Nessuno al governo ne vuole parlare esplicitamente, un po’ per prudenza e il resto per scaramanzia. C’è il sentore, comunque, che il deficit pubblico possa scendere già da quest’anno appena sotto il 3% del Pil dal 3,4% del 2024. Il ministro dell’Economia, Giancarlo Giorgetti, si limita ad osservare con un espressione inglese che il governo punti a fare di più e a parlare di meno. Le notizie che stanno arrivando riguardo al costo del debito, tuttavia, autorizzano a un minimo ottimismo.
Emissioni meno care quest’anno
Nei primi sei mesi dell’anno, il Tesoro ha emesso titoli di stato per 312,7 miliardi di euro. Di questi, 87,8 miliardi sono stati Bot e 224,8 miliardi bond a medio-lungo termine. Il costo di emissione medio è sceso al 2,83% dal 3,41% dell’intero 2024.
Questo è un dato essenziale per capire la direzione che stanno prendendo i conti pubblici. Il saldo fiscale, cioè la differenza che ogni anno si ha tra entrate e spese, dipende in parte dalla spesa per interessi.
Conti pubblici in avanzo primario
L’anno scorso, l’Italia ha registrato il primo avanzo primario dal 2019. In pratica, lo stato ha speso meno di quanto incassato per lo 0,4% del Pil. Aggiungendo la spesa per interessi, però, ha chiuso in passivo del 3,4%. Se questa seconda voce continuasse a crescere, servirebbero ulteriori sacrifici (minori spese e/o maggiori entrate) solamente per non peggiorare il deficit. Cosa ci dicono i dati ufficiali? Il costo del debito di nuova emissione è sceso sotto quello relativo all’intero stock. L’anno scorso abbiamo speso il 2,97% per servire il debito, corrispondente al 3,9% del Pil.

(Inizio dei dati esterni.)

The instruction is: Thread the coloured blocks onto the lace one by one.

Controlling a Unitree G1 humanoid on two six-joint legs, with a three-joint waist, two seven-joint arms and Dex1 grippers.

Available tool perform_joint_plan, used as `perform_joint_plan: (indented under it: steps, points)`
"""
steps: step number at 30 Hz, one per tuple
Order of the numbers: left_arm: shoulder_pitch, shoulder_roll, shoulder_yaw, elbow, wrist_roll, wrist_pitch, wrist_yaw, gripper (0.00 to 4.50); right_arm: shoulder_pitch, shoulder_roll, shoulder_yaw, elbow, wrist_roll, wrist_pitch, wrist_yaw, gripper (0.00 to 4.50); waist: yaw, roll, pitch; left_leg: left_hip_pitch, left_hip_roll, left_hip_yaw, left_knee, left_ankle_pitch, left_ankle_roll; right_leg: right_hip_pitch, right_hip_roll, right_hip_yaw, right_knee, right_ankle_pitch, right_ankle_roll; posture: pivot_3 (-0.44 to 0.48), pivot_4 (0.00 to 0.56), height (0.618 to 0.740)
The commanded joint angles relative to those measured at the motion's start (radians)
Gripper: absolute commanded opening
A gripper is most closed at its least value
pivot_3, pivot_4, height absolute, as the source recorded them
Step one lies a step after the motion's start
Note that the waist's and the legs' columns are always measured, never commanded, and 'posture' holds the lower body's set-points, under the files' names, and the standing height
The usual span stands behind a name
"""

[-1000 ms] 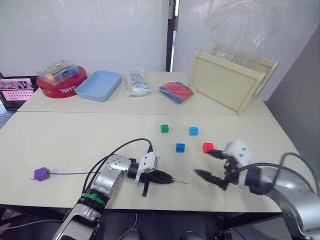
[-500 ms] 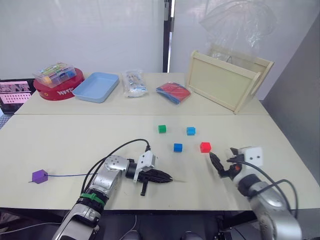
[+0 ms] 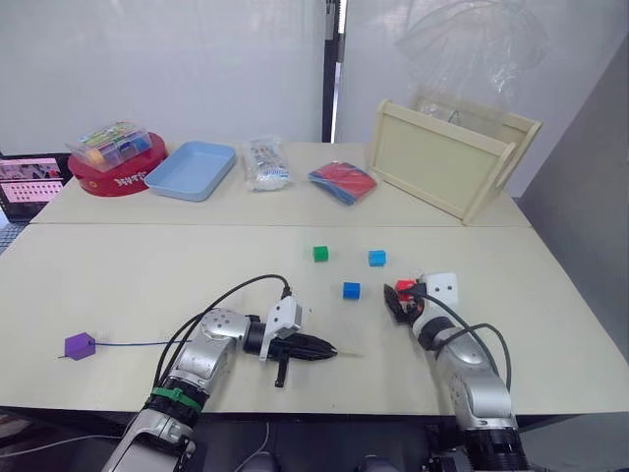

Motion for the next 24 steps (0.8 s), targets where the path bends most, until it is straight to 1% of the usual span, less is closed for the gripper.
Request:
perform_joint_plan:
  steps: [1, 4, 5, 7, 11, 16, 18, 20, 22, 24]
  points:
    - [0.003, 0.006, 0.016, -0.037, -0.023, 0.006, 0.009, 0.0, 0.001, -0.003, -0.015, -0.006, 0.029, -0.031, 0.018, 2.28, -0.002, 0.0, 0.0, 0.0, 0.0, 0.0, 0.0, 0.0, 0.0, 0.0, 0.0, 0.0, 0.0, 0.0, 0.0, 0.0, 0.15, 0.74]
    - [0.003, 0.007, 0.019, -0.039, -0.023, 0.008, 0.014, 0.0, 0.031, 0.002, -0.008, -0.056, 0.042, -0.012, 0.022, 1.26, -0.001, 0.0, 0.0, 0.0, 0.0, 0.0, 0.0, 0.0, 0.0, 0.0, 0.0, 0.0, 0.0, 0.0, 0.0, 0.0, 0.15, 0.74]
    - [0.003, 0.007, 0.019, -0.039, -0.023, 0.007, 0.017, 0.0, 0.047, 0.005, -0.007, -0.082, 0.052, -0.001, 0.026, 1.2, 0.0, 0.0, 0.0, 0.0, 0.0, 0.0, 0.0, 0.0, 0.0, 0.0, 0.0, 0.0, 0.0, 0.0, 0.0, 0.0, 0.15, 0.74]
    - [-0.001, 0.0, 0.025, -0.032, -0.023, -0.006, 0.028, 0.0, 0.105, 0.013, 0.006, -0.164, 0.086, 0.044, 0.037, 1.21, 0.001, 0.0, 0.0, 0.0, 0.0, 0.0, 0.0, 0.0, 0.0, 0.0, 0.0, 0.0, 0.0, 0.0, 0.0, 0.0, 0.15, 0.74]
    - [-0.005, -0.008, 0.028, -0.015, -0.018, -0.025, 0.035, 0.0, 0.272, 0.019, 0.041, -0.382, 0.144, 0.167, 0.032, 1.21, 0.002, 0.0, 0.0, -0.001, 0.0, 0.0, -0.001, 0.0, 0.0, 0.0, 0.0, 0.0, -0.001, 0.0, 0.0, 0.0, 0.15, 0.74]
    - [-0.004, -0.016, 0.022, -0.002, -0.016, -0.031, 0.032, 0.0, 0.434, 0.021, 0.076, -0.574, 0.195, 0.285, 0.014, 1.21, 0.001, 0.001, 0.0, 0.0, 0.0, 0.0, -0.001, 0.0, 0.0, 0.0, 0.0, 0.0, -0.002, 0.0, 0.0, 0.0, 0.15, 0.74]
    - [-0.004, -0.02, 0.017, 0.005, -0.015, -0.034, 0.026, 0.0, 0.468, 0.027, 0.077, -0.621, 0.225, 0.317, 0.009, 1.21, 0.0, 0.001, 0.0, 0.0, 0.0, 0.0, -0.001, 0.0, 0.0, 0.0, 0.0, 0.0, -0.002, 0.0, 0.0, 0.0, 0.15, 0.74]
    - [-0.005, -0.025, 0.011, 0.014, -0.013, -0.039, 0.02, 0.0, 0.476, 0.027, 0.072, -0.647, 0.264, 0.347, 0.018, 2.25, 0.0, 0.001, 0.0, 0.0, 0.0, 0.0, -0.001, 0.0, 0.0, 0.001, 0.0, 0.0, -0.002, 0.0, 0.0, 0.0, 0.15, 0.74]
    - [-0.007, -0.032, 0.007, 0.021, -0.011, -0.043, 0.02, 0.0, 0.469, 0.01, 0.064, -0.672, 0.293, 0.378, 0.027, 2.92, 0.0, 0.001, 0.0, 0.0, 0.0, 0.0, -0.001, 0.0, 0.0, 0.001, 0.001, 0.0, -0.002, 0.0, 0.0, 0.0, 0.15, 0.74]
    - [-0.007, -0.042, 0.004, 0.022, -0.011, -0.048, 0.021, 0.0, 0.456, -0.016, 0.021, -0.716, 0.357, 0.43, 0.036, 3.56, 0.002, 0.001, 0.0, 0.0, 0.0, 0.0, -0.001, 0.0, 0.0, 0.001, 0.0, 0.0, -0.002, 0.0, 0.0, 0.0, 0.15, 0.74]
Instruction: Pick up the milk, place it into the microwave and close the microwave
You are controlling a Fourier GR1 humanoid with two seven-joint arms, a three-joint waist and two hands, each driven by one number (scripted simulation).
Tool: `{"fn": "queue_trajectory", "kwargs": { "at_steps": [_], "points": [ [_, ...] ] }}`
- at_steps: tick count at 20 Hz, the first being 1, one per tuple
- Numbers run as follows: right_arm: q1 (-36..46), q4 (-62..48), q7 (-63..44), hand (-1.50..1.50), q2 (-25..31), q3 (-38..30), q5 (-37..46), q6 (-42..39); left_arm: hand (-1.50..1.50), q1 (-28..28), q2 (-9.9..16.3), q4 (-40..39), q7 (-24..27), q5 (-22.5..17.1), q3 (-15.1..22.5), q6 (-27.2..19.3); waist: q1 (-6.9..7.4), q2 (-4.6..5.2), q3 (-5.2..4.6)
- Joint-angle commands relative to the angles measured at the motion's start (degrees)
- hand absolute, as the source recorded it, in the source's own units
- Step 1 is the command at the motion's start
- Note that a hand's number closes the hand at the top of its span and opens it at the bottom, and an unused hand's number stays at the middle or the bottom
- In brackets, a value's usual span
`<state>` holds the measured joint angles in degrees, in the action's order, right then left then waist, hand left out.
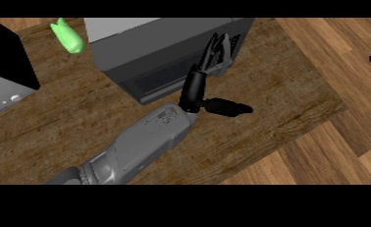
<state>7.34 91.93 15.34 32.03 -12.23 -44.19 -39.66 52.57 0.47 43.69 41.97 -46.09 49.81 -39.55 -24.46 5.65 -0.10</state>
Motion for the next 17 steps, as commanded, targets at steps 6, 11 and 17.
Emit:
{"fn": "queue_trajectory", "kwargs": {
  "at_steps": [6,11,17],
  "points": [
    [0.4,0.0,-1.1,-1.5,0.9,-0.2,-2.0,0.0,-1.5,4.6,0.7,-8.6,-5.5,-0.6,0.8,-0.1,0.63,0.14,0.65],
    [0.0,0.2,-1.7,-1.5,1.6,-0.6,-2.2,0.2,-1.5,5.3,4.9,-13.1,-7.2,1.8,2.1,-5.0,2.73,-0.52,0.94],
    [-0.6,0.3,-1.9,-1.5,2.3,-1.7,-3.0,0.7,-1.5,6.7,4.0,-14.9,-9.5,1.7,2.9,-5.4,3.76,-0.64,0.85]
  ]
}}
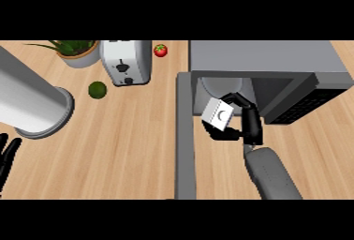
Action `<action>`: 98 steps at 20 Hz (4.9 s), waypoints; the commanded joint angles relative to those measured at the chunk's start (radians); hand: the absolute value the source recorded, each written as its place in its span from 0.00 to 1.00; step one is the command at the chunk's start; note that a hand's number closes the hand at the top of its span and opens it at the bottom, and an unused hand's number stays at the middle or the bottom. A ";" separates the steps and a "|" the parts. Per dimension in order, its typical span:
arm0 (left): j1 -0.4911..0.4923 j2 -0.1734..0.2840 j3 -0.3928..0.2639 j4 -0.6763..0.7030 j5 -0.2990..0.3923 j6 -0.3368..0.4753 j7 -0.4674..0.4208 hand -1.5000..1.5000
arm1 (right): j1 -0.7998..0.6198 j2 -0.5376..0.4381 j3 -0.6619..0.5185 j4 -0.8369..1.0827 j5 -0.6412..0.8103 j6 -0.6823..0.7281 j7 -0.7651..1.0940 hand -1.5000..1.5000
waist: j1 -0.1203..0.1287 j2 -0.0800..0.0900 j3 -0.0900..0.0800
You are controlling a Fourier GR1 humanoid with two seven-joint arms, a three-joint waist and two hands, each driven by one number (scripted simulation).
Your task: Pick up the milk, place it into the microwave and close the microwave
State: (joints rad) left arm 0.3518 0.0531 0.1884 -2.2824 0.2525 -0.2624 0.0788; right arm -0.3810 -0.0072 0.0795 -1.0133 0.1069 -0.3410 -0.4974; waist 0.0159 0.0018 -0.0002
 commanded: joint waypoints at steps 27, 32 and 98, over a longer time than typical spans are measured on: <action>-0.066 0.024 0.004 0.101 -0.059 -0.060 -0.043 0.00 | -0.686 -0.218 -0.153 0.893 0.218 -0.319 0.009 0.00 | 0.077 0.035 0.002; -0.070 0.025 -0.006 0.069 -0.052 -0.059 -0.021 0.00 | -0.686 -0.178 -0.152 0.917 0.222 -0.293 -0.005 0.00 | 0.084 0.037 0.003; 0.106 -0.012 -0.188 -0.045 -0.110 -0.057 -0.021 0.00 | -0.055 -0.070 -0.319 0.523 -0.067 0.257 -0.316 0.00 | -0.028 -0.009 -0.001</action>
State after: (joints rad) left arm 0.4409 0.0261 0.0041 -2.2997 0.0983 -0.2859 0.0396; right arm -0.5567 -0.0796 -0.2435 -0.4310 0.0646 -0.1384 -0.7916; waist -0.0056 -0.0121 -0.0043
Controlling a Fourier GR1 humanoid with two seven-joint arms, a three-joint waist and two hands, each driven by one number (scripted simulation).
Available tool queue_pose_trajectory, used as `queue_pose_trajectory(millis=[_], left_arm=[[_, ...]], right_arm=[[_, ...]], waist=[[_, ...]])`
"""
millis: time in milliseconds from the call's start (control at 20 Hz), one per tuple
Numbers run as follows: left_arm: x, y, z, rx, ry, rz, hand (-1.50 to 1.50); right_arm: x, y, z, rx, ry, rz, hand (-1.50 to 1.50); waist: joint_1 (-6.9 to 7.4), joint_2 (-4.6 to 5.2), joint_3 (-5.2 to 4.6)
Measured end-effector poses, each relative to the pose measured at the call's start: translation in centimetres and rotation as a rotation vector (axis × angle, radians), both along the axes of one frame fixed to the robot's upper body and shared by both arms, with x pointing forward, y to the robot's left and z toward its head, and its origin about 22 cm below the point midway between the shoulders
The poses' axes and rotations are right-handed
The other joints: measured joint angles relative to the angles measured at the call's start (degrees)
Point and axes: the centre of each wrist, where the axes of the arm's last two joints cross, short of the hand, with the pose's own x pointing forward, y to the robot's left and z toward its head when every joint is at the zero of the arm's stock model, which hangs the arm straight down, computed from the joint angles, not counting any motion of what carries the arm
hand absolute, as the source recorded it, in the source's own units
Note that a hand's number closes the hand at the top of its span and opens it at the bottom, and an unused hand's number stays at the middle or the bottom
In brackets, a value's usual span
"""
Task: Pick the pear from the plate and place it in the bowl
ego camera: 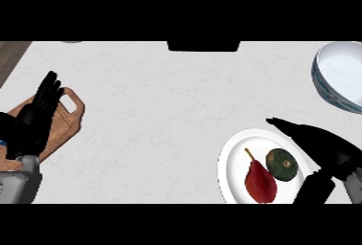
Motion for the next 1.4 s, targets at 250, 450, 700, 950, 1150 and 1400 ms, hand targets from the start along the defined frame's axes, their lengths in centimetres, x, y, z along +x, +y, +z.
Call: queue_pose_trajectory(millis=[250,450,700,950,1150,1400], left_arm=[[-0.2,0.5,-0.2,-0.005,0.006,0.009,0.0],[-0.4,0.8,-0.9,-0.008,0.004,0.013,0.0],[0.1,0.2,-0.9,-0.005,0.009,0.015,0.0],[-0.9,0.4,-1.1,-0.002,0.0,0.014,0.0],[-0.8,-0.1,-1.1,-0.008,0.008,0.013,0.0],[-0.9,0.2,-0.6,-0.008,0.006,0.013,0.0]], right_arm=[[0.3,1.3,-1.2,-0.081,-0.033,0.031,-1.5],[0.1,2.0,-2.5,-0.137,-0.096,0.041,-1.5],[-0.3,2.8,-4.1,-0.14,-0.089,0.035,-1.5],[-0.6,3.4,-6.1,-0.147,-0.051,0.032,-1.5],[-0.5,3.5,-7.2,-0.145,-0.03,0.027,-1.5],[-1.3,3.7,-8.2,-0.148,-0.039,0.015,-1.5]], waist=[[-0.43,-0.07,0.02],[-0.63,-0.1,0.03],[-0.81,-0.12,0.02],[-0.78,-0.14,0.03],[-0.83,-0.13,0.04],[-0.89,-0.13,0.04]])
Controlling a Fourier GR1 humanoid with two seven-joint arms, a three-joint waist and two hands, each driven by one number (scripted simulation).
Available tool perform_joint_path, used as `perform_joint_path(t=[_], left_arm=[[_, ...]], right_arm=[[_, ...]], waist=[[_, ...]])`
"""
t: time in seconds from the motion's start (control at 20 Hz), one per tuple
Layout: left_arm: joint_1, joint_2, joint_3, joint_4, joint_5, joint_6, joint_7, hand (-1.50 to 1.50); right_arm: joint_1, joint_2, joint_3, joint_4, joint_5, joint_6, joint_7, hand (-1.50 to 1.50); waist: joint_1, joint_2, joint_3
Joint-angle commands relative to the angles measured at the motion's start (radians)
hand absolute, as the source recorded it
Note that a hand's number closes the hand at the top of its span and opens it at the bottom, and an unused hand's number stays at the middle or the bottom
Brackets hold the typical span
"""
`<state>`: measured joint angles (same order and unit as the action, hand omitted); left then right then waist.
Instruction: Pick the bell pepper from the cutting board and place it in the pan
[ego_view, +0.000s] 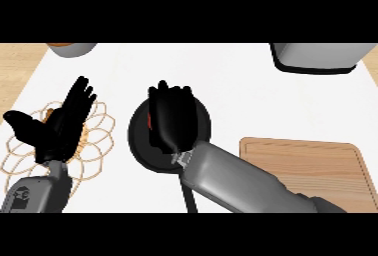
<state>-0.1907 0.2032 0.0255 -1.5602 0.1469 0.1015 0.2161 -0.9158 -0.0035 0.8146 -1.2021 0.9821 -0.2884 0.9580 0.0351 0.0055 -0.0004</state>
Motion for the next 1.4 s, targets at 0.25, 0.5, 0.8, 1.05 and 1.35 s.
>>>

Il costo del debito dipende dalle emissioni passate e da quelle nuove. Se le nuove emissioni risultano più care delle scadenze, il costo del debito tende a salire. Se risultano meno care, tende a scendere. Quanto sta emergendo è proprio il secondo caso: le nuove emissioni stanno rivelandosi appena meno care della media delle scadenze complessive. Vero è che le emissioni del primo semestre hanno avuto una durata iniziale media di 6 anni contro i 7 anni dell’intero stock. Diciamo che, a parità di durata, il costo sia sostanzialmente uguale a quello medio dell’intero stock. E’ quanto ci svela anche l’ultimo Rendistato di giugno, secondo cui il rendimento medio ponderato dei titoli di stato sul mercato secondario è stato del 2,929% dal 2,997% di maggio (3,287% a marzo).
Costo del debito al 3%
Cosa ci dice questo? Il costo del debito tende a stabilizzare al 3% o poco meno, per cui un miglioramento dell’avanzo primario sarà sufficiente a far scendere il deficit. Chiaramente, stiamo ipotizzando che il rapporto tra debito e Pil non vari significativamente, altrimenti la spesa per interessi muterebbe di conseguenza. Poi, se nei prossimi mesi il costo di emissione continuasse ad abbassarsi, la spesa per interessi rispetto al Pil potrebbe persino scendere, contribuendo al miglioramento del deficit. Certo, quasi impossibile immaginare ad oggi che le emissioni ci costeranno così poco come nel periodo compreso tra il 2014 e il 2022: media 0,85%. A quei livelli sfioreremmo già il pareggio di bilancio. Ma anche il restringimento dello spread sotto 90 punti può ridurre l’esborso per lo stato di qualche decimale.